In the play, Tommy as Oliver is sold to his real life father, Robert, who plays Mr. Sowerberry, the undertaker. Both Berit and Tommy said the elder Saxton is great to watch on stage and he’s a “fun dad” in real life as well.
Berit added that she cries every time she hears Tommy (Oliver) sing “Where is Love.” But she said the first act is full of songs that are uplifting and sometimes fun like “Food, Glorious Food,” a tune in which Oliver and the orphans in the workhouse sing of the watery gruel they’re fed each day.
When the Dybing family lived in Walker and had a 45-minute commute each way to Schoolcraft, Berit had time to memorize parts and learn the songs. They have since moved to Bemidji and the workload at Bemidji High School is substantial.
“I’m lucky that I can memorize my songs faster than I can memorize the math,” said Berit. “This is a big musical and in it, I play a pivotal part in Oliver’s life. The Artful Dodger is the best part I’ve ever played, he’s clever and interesting and I wonder how I would act if I were in his shoes.”
The young actors spoke about the scenes in the play where the characters appear to be abused by the evil Bill Sykes as played by Mark Fulton.
In tandem, both youngsters said Mark Fulton is a “really brilliant actor so it’s easy to be scared of his character sometimes… In all of the falls that we take everything is safe because we control our own falls. He (Fulton) just motions it and we do it to ourselves so it’s not like he’s actually pushing us.”
And that statement leads to the topic of bonding, not just familial but also with each member of a cast. Berit and Tommy said it’s vital for the entire cast to be able to rely to each other in the way that friends relate to each other every day. That is, they must be able to trust each other and be able to expect that each cast member will be there at the right time and with the right line.

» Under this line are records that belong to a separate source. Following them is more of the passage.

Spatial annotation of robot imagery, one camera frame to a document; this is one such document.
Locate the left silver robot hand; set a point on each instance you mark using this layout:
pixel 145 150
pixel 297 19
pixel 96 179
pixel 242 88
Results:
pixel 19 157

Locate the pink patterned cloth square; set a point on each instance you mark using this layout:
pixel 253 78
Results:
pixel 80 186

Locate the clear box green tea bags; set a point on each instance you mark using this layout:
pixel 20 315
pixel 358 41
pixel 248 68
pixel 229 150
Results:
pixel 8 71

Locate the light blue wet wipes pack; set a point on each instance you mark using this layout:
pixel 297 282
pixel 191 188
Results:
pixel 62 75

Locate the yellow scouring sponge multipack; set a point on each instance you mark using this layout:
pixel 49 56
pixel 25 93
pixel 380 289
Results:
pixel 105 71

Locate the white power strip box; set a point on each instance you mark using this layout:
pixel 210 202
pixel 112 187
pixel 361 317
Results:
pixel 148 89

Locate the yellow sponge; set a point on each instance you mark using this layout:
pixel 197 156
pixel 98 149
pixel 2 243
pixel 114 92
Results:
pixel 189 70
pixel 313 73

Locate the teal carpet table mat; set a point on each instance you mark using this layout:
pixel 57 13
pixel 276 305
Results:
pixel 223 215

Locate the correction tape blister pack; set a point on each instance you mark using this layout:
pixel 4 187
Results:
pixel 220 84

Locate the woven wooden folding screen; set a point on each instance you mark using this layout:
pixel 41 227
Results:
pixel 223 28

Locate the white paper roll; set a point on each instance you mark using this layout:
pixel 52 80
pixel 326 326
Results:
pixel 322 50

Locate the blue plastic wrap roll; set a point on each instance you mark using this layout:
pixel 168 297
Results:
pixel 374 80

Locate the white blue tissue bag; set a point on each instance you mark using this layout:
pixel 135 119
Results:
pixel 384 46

Berit was in two other Bemidji Community Theater/Paul Bunyan Playhouse collaborations: she was in the chorus in “Snow White” and she was the head rat, donning a motorcycle jacket and helmet, in “Pied Piper.”

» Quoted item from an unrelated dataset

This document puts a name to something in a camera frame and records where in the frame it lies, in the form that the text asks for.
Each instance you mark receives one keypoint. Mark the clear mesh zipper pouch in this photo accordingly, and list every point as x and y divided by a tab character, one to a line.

Berit’s dream is to enter show business and become a successful actor. Tommy said he just wants to give the best possible interpretation of Oliver Twist Bemidji theater goers have ever seen.
Production begins Nov. 9
“Oliver!,” a musical adaptation of Charles Dickens’ literary classic “Oliver Twist,” will hold performances beginning Nov. 9.
The show, directed by Mary Knox-Johnson with musical direction by Karen Bradley and accompaniment by Wayne Hoff, follows the runaway orphaned boy on his various adventures.
Performances are at 7:30 p.m. Nov. 9, 10, 16 and 17, with Sunday matinees at 2 p.m. Nov. 11 and 18, all at the historic Chief Theater.
Tickets are $12 for adults and $6 for attendees ages 17 and younger. Tickets can be purchased at Iverson Corner Drug, Ken K. Thompson Jewelry and at the box office.
Attendees are encouraged to bring a non-perishable food item to receive a $1 ticket price refund.